> [Activity] All lines of the material below that include the string "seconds" are to be copied.
== Entries supplied
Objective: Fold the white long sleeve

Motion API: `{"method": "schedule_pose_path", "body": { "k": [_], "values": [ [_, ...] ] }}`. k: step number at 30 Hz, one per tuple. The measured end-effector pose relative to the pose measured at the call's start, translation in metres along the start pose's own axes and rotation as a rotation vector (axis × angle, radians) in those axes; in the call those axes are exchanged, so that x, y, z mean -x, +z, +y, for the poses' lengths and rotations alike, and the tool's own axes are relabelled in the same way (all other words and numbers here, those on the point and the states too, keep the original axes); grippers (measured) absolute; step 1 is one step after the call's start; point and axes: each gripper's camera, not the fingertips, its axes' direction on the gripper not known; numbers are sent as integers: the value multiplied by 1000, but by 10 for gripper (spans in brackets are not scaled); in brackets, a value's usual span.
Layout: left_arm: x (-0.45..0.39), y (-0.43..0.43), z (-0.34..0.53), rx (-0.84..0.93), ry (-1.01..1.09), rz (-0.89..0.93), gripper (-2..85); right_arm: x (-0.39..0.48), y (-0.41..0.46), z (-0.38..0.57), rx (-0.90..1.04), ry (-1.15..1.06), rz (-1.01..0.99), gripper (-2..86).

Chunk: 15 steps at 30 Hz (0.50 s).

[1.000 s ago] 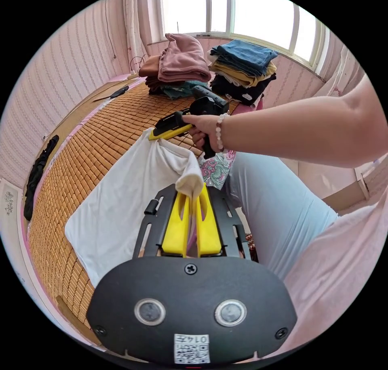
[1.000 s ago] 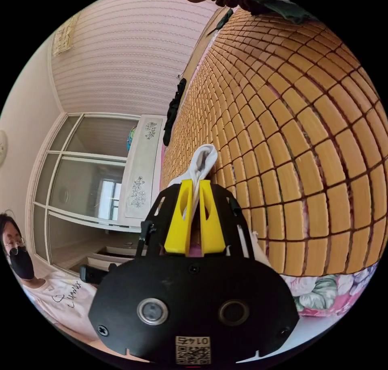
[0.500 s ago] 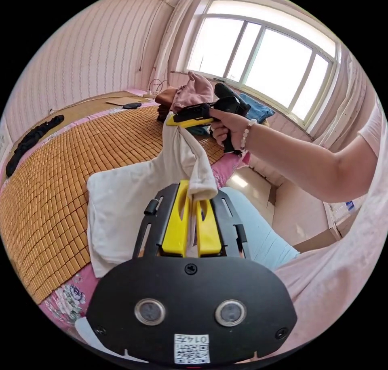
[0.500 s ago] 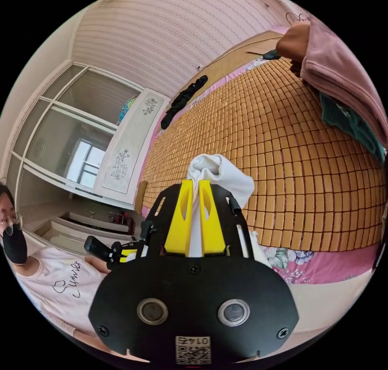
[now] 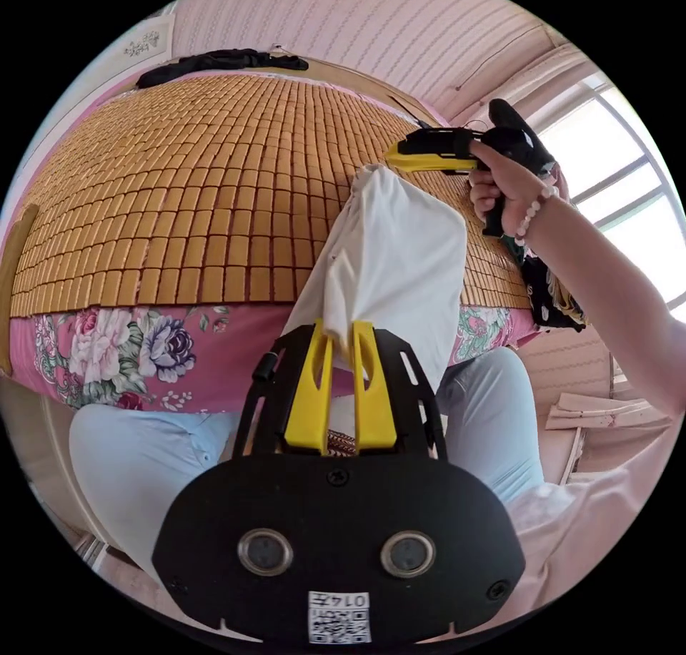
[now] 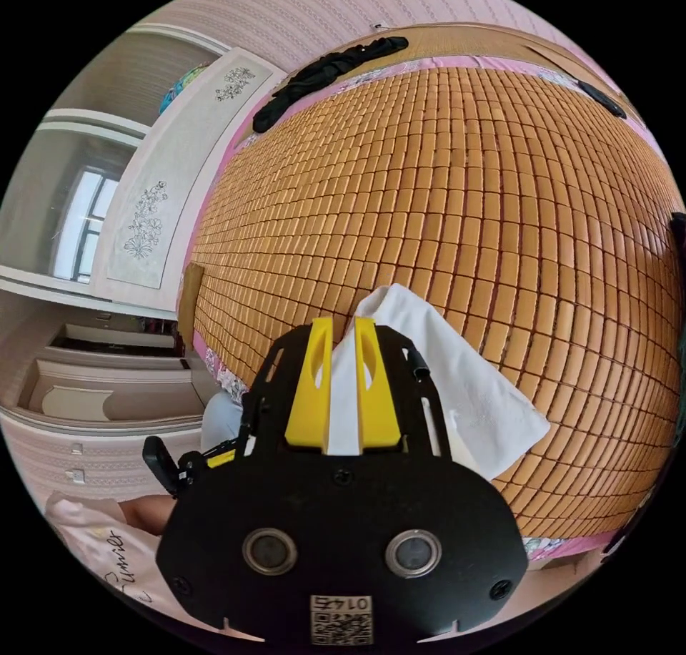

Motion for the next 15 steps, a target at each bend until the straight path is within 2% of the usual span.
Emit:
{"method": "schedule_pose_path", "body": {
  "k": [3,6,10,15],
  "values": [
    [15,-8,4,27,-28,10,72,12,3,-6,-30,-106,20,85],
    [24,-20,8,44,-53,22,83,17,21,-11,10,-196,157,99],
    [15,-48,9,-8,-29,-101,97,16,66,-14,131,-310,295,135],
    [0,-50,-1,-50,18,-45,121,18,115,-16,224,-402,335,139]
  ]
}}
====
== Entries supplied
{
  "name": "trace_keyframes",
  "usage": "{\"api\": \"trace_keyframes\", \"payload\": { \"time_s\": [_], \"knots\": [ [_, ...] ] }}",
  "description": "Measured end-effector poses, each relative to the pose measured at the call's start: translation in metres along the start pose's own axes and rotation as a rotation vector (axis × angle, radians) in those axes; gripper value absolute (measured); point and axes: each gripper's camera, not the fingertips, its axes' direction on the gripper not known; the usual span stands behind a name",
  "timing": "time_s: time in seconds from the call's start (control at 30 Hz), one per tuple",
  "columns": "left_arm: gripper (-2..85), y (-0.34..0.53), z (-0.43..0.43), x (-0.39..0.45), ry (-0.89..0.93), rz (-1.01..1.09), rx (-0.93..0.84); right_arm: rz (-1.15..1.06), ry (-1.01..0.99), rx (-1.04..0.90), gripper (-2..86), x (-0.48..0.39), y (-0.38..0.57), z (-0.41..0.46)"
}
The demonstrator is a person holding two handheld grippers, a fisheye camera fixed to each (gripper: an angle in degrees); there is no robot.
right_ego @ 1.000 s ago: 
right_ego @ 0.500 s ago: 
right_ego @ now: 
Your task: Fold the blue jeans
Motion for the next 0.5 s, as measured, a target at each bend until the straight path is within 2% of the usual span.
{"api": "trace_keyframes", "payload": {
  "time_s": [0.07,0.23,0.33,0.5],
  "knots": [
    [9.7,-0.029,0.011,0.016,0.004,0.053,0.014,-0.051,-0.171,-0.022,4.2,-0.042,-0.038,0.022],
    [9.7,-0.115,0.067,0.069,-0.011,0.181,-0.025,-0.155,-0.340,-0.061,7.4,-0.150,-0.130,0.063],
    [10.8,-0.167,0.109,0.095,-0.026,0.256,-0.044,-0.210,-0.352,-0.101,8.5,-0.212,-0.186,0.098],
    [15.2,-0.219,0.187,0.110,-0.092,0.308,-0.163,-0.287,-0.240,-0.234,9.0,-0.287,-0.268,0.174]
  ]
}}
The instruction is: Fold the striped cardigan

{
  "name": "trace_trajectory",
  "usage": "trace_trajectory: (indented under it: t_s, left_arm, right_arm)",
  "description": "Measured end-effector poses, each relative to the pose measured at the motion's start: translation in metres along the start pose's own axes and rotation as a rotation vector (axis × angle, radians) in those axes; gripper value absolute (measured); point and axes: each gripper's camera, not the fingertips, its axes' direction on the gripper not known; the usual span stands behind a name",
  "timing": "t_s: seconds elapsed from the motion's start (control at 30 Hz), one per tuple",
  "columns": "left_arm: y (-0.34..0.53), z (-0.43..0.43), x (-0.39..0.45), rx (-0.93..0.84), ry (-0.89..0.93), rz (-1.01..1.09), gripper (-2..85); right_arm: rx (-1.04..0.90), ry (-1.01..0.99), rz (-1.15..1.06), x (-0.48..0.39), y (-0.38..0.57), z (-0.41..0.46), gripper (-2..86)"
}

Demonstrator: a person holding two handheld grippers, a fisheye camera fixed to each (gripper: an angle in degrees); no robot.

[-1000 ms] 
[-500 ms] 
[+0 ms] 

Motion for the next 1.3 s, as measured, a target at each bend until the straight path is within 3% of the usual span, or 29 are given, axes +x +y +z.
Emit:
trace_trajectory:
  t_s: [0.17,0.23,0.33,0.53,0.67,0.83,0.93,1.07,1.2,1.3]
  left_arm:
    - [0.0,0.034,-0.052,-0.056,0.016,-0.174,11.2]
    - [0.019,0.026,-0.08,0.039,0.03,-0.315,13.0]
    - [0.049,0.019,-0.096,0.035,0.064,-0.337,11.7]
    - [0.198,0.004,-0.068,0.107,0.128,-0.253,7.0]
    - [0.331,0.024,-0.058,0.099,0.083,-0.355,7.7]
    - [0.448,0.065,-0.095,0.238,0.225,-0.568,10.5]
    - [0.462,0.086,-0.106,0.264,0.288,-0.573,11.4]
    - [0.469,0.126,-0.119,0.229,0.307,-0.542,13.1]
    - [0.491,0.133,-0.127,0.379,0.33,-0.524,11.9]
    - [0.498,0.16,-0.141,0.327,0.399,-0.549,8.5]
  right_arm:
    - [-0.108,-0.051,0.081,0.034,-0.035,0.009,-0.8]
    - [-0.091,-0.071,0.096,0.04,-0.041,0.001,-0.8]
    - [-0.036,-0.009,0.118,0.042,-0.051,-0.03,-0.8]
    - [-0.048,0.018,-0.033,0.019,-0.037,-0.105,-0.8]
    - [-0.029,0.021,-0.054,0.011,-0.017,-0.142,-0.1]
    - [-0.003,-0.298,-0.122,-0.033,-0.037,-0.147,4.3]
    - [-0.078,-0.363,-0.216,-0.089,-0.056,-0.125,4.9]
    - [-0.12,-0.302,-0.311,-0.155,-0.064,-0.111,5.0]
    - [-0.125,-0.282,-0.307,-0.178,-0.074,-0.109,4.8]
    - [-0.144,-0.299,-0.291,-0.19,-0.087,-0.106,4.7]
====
> [Answer to this task]
  "timing": "time_s: time in seconds from the call's start (control at 30 Hz), one per tuple",
  "timing": "t_s: seconds elapsed from the motion's start (control at 30 Hz), one per tuple",

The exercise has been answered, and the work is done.